Re: [PATCH V4 01/13] perf/core: Add new branch sample type for LBR TOS

From: Liang, Kan
Date: Wed Nov 20 2019 - 10:06:25 EST




On 11/19/2019 5:51 PM, Stephane Eranian wrote:
On Tue, Nov 19, 2019 at 2:25 PM Liang, Kan <kan.liang@xxxxxxxxxxxxxxx> wrote:



On 11/19/2019 2:02 PM, Stephane Eranian wrote:
On Tue, Nov 19, 2019 at 6:35 AM<kan.liang@xxxxxxxxxxxxxxx> wrote:
From: Kan Liang<kan.liang@xxxxxxxxxxxxxxx>

In LBR call stack mode, the depth of reconstructed LBR call stack limits
to the number of LBR registers. With LBR Top-of-Stack (TOS) information,
perf tool may stitch the stacks of two samples. The reconstructed LBR
call stack can break the HW limitation.

Add a new branch sample type to retrieve LBR TOS. The new type is PMU
specific.
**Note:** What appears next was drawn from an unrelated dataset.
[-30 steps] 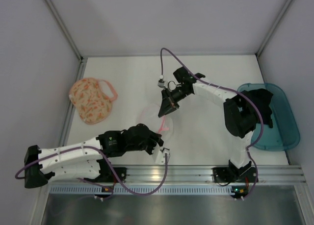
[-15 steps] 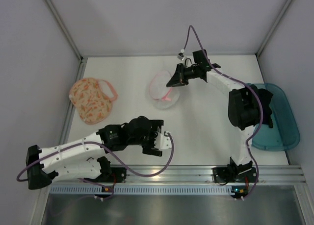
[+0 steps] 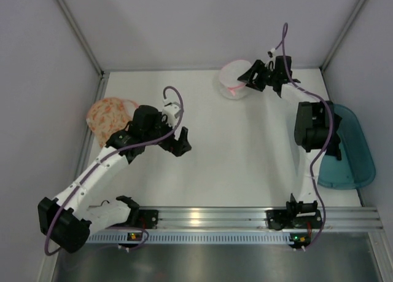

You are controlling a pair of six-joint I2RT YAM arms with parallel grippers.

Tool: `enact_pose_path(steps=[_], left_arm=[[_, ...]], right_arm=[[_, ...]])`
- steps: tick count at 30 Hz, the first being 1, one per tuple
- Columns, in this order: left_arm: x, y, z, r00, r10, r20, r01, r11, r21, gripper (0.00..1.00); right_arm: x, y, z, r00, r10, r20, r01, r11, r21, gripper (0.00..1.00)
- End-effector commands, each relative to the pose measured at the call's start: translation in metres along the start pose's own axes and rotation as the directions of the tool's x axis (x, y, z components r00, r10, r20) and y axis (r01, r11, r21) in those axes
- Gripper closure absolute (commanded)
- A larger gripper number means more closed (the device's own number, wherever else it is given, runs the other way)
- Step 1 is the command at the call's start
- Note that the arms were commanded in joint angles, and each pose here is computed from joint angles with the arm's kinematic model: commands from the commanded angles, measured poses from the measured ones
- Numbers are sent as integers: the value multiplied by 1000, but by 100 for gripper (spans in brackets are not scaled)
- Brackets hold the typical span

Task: Place the bra in the laundry bag and zip it closed
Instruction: Move the laundry bag to the center of the board.

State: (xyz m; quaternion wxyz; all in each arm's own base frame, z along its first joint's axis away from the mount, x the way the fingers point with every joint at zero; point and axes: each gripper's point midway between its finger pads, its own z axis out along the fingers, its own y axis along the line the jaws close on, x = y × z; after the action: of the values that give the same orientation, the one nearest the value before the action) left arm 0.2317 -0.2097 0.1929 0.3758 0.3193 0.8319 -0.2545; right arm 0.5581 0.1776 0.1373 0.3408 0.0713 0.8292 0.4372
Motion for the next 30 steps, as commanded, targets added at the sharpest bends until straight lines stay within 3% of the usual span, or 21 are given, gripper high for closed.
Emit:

Add it at the end of enum perf_branch_sample_type.
Add a macro to retrieve defined bits of branch sample type.
Update perf_copy_attr() to handle the new bit.

Only when the new branch sample type is set, the TOS information is
dumped into the PERF_SAMPLE_BRANCH_STACK output.
Perf tool should check the attr.branch_sample_type, and apply the
corresponding format for PERF_SAMPLE_BRANCH_STACK samples.
Otherwise, some user case may be broken. For example, users may parse a
perf.data, which include the new branch sample type, with an old version
perf tool (without the check). Users probably get incorrect information
without any warning.

Signed-off-by: Kan Liang<kan.liang@xxxxxxxxxxxxxxx>
---
include/linux/perf_event.h | 2 ++
include/uapi/linux/perf_event.h | 16 ++++++++++++++--
kernel/events/core.c | 13 ++++++++++++-
3 files changed, 28 insertions(+), 3 deletions(-)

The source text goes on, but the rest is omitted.